**Aim of the task:** If a line in the records below contains the word "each", copy it.

**Records to process:**
# # # # # # #

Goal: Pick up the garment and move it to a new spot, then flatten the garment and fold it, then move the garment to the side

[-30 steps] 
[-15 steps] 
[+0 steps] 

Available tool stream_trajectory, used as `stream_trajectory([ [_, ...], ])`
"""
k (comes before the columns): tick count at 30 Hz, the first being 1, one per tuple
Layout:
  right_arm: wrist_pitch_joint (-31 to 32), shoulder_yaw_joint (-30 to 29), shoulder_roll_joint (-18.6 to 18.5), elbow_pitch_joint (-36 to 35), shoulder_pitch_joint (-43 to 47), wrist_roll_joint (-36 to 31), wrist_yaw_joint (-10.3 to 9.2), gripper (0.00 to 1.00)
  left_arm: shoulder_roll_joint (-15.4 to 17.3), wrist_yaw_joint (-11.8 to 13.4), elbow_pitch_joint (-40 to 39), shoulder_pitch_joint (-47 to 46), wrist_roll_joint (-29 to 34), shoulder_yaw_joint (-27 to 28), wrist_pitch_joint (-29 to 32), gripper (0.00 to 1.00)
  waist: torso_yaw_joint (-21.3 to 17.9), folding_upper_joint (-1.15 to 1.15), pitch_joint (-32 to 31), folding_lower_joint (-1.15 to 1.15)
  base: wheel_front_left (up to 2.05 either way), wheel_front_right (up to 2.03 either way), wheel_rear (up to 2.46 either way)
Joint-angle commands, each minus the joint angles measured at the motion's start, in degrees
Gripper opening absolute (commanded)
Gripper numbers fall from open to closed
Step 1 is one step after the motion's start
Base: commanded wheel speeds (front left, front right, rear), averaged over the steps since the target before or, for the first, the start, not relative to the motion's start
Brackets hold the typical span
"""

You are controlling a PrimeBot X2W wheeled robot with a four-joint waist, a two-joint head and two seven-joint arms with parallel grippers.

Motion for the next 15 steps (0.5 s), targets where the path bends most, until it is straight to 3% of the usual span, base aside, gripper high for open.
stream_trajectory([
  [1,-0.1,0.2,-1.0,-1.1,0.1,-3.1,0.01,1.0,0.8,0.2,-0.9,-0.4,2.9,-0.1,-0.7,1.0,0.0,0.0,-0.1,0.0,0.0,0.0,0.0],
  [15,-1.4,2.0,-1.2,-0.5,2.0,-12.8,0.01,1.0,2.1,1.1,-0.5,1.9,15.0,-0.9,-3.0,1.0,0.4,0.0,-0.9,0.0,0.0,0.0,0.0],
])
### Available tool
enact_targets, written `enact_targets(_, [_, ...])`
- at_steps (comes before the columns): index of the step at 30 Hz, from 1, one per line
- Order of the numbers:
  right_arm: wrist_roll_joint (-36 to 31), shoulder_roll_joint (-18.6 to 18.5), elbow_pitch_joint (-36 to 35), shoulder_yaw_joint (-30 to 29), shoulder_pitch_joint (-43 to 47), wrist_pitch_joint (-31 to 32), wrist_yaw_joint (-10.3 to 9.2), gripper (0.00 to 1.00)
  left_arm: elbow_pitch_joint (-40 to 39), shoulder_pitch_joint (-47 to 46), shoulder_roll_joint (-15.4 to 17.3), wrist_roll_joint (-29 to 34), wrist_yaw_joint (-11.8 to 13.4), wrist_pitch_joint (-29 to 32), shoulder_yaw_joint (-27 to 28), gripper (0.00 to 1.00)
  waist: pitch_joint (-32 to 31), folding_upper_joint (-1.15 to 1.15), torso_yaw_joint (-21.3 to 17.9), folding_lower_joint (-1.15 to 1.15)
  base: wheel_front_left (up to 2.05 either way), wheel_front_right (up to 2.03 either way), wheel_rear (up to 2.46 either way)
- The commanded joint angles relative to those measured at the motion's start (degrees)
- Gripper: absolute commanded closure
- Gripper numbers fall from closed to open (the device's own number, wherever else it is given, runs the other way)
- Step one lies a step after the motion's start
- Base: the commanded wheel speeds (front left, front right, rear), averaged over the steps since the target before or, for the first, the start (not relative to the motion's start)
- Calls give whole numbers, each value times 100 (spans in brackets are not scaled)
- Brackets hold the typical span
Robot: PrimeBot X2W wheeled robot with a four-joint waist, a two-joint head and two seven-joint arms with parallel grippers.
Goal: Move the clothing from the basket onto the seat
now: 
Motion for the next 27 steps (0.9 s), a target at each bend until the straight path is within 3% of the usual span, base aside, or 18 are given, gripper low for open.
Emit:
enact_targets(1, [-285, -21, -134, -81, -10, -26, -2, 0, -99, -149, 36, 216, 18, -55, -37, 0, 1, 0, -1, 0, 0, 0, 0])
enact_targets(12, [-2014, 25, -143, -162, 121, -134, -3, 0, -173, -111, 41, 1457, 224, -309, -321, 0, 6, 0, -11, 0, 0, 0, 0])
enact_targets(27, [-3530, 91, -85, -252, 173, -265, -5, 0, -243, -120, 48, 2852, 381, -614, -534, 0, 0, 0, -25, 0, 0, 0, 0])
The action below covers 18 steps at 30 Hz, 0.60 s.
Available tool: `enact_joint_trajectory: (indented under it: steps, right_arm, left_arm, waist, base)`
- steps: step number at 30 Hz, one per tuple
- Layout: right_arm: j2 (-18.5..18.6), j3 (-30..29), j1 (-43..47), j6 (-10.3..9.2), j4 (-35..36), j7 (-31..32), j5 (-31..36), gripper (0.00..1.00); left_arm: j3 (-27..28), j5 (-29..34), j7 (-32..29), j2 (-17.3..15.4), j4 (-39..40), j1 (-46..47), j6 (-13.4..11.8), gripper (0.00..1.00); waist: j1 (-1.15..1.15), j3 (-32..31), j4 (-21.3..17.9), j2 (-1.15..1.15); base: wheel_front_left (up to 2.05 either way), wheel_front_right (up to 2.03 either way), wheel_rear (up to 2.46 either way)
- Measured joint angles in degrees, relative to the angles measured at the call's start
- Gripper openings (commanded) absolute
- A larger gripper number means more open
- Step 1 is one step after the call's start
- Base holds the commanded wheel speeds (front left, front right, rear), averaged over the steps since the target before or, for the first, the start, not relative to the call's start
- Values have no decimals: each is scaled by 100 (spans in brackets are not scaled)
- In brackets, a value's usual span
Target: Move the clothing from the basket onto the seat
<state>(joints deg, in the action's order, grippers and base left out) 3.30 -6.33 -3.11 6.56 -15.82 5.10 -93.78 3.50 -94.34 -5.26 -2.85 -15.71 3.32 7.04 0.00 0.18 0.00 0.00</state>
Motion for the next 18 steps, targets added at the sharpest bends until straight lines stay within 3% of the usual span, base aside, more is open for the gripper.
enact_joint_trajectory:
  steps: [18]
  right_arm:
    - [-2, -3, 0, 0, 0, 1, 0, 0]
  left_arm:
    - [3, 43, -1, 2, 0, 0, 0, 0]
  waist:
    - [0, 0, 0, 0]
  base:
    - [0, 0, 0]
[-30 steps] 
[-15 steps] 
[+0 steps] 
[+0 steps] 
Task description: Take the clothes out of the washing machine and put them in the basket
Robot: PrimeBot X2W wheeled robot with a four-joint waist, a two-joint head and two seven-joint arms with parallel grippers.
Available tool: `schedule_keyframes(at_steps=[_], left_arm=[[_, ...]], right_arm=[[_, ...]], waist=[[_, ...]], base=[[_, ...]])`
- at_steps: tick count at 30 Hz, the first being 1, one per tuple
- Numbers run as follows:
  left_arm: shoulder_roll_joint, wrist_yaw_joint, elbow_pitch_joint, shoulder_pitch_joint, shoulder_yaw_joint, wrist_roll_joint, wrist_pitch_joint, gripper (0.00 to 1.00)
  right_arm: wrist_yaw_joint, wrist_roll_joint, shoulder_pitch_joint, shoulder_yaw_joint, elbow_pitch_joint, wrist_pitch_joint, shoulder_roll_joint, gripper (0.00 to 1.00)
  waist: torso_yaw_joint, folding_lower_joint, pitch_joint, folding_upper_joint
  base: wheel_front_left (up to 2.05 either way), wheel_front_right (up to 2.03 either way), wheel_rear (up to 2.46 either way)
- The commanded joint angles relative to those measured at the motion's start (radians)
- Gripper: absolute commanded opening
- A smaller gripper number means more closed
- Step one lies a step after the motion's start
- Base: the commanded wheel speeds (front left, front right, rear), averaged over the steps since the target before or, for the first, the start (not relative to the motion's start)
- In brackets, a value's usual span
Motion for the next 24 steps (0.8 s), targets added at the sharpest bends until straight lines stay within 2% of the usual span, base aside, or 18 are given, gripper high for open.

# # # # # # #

**Solution for this problem:**
Joint-angle commands, each minus the joint angles measured at the motion's start, in degrees
- Calls give whole numbers, each value times 100 (spans in brackets are not scaled)
Motion for the next 27 steps (0.9 s), a target at each bend until the straight path is within 3% of the usual span, base aside, or 18 are given, gripper low for open.
- Values have no decimals: each is scaled by 100 (spans in brackets are not scaled)

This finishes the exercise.